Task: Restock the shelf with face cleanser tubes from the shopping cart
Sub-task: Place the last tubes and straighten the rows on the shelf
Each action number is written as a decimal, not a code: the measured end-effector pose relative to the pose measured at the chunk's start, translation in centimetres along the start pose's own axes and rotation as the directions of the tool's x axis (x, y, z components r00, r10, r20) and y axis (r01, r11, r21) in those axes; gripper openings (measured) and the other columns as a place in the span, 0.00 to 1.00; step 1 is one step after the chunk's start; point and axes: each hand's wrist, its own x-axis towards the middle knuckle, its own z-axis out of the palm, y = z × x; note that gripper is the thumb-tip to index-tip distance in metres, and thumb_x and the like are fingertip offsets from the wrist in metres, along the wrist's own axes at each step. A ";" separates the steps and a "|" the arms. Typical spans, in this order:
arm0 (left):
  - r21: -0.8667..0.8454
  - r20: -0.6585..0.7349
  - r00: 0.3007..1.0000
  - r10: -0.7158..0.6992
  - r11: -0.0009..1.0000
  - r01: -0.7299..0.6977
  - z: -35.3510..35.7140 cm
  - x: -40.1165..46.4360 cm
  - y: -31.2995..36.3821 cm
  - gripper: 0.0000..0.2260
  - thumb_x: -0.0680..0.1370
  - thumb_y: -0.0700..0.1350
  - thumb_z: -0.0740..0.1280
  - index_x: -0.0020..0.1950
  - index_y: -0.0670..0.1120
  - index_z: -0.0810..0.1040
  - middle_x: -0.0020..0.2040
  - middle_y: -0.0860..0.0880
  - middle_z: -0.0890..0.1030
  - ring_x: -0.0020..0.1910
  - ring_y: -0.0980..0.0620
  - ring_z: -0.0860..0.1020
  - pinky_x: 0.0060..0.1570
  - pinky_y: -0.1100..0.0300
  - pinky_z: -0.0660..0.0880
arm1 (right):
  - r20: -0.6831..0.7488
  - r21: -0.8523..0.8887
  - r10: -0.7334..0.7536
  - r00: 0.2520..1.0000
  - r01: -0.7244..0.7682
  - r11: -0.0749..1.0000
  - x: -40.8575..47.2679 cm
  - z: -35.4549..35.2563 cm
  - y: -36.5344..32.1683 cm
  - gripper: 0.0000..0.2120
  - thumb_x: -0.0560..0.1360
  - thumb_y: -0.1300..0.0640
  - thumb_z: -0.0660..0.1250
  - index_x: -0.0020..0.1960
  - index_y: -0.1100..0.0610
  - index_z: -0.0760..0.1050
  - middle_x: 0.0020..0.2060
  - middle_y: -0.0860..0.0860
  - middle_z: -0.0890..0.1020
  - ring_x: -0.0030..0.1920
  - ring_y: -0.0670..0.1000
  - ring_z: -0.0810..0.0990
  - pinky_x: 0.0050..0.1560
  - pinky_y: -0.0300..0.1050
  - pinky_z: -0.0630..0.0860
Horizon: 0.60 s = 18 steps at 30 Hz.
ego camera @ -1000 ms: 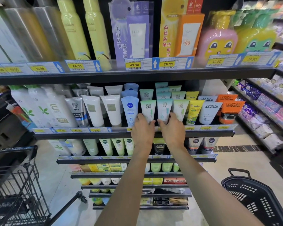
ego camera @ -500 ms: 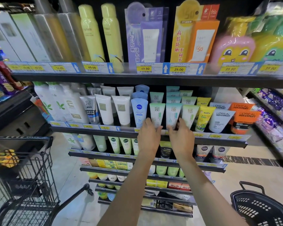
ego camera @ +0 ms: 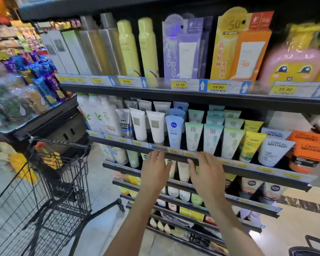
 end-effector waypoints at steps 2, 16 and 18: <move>0.034 0.004 0.999 -0.050 0.998 0.050 -0.5 -0.6 -1.9 0.19 0.78 0.53 0.72 0.63 0.42 0.79 0.55 0.44 0.81 0.55 0.41 0.79 0.53 0.46 0.79 | 0.037 0.016 -0.006 0.999 0.005 1.000 0.1 0.2 -1.1 0.18 0.80 0.48 0.68 0.61 0.60 0.81 0.54 0.56 0.84 0.56 0.58 0.82 0.56 0.55 0.80; 0.042 -0.017 0.991 -0.132 0.990 0.132 -3.3 4.2 -15.0 0.22 0.82 0.57 0.65 0.66 0.40 0.76 0.60 0.42 0.80 0.61 0.40 0.76 0.59 0.45 0.77 | 0.054 0.015 0.054 0.997 -0.055 0.998 2.3 6.6 -12.1 0.17 0.80 0.47 0.68 0.61 0.59 0.82 0.52 0.55 0.85 0.52 0.58 0.83 0.51 0.52 0.81; 0.027 -0.036 0.995 -0.089 0.996 0.090 -3.5 5.3 -16.5 0.21 0.81 0.55 0.68 0.64 0.40 0.77 0.56 0.42 0.81 0.57 0.39 0.78 0.55 0.45 0.78 | 0.017 0.000 0.056 0.998 -0.056 0.998 3.0 7.7 -13.7 0.16 0.80 0.48 0.68 0.61 0.58 0.82 0.51 0.54 0.85 0.50 0.57 0.83 0.49 0.50 0.81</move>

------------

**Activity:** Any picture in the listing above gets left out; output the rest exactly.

**Answer to the problem:**
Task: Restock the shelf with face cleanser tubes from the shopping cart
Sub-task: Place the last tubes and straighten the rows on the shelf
Each action number is written as a decimal, not a code: the measured end-effector pose relative to the pose measured at the chunk's start, translation in centimetres along the start pose's own axes and rotation as the directions of the tool's x axis (x, y, z components r00, r10, r20) and y axis (r01, r11, r21) in those axes; gripper openings (measured) and the other columns as a place in the span, 0.00 to 1.00; step 1 is one step after the chunk's start; point and axes: each hand's wrist, its own x-axis towards the middle knuckle, its own z-axis out of the palm, y = z × x; note that gripper is the thumb-tip to index-tip distance in metres, and thumb_x and the like are fingertip offsets from the wrist in metres, along the wrist's own axes at each step. A ";" separates the steps and a "|" the arms. Typical spans, in this order:
arm0 (left):
  - r21: -0.8667..0.8454
  - r20: -0.6585..0.7349
  - r00: 0.3007..1.0000
  - r10: -0.7158..0.6992
  - r11: -0.0009..1.0000
  - r01: -0.7299..0.6977
  - z: -35.3510..35.7140 cm
  - x: -40.1165..46.4360 cm
  - y: -31.2995..36.3821 cm
  - gripper: 0.0000..0.2260
  - thumb_x: -0.0680..0.1370
  - thumb_y: -0.0700..0.1350
  - thumb_z: -0.0740..0.1280
  - index_x: -0.0020..0.1950
  - index_y: -0.0670..0.1120
  - index_z: -0.0810..0.1040
  - middle_x: -0.0020..0.2040
  - middle_y: -0.0860..0.0880
  - middle_z: -0.0890..0.1030
  - ring_x: -0.0020..0.1910
  - ring_y: -0.0980..0.0620
  - ring_z: -0.0860..0.1020
  - pinky_x: 0.0060..0.1570
  - pinky_y: -0.1100..0.0300
  - pinky_z: -0.0660..0.0880
arm1 (right):
  - r20: -0.6831..0.7488
  - r21: -0.8523..0.8887
  - r10: -0.7334..0.7536
  - r00: 0.2520..1.0000
  - r01: -0.7244..0.7682
  - r11: -0.0749..1.0000
  - x: -40.8575..47.2679 cm
  - z: -35.4549..35.2563 cm
  - y: -36.5344..32.1683 cm
  - gripper: 0.0000..0.2120
  - thumb_x: -0.0560..0.1360
  - thumb_y: -0.1300..0.0640
  - thumb_z: -0.0660..0.1250
  - index_x: -0.0020..0.1960
  - index_y: -0.1100..0.0610
  - index_z: -0.0760..0.1050
  - middle_x: 0.0020..0.2060
  - middle_y: -0.0860..0.0860
  - middle_z: -0.0890..0.1020
  - ring_x: -0.0030..0.1920
  - ring_y: -0.0670..0.1000
  - ring_z: -0.0810..0.0990
  - pinky_x: 0.0050..0.1560
  - pinky_y: -0.0300..0.1050
  - pinky_z: -0.0630..0.0860
Horizon: 0.60 s = 18 steps at 30 Hz.
ego camera @ -1000 ms: 
ego camera @ -500 ms: 
ego camera @ +0 ms: 
 end-effector waypoints at steps 2, 16 and 18: <move>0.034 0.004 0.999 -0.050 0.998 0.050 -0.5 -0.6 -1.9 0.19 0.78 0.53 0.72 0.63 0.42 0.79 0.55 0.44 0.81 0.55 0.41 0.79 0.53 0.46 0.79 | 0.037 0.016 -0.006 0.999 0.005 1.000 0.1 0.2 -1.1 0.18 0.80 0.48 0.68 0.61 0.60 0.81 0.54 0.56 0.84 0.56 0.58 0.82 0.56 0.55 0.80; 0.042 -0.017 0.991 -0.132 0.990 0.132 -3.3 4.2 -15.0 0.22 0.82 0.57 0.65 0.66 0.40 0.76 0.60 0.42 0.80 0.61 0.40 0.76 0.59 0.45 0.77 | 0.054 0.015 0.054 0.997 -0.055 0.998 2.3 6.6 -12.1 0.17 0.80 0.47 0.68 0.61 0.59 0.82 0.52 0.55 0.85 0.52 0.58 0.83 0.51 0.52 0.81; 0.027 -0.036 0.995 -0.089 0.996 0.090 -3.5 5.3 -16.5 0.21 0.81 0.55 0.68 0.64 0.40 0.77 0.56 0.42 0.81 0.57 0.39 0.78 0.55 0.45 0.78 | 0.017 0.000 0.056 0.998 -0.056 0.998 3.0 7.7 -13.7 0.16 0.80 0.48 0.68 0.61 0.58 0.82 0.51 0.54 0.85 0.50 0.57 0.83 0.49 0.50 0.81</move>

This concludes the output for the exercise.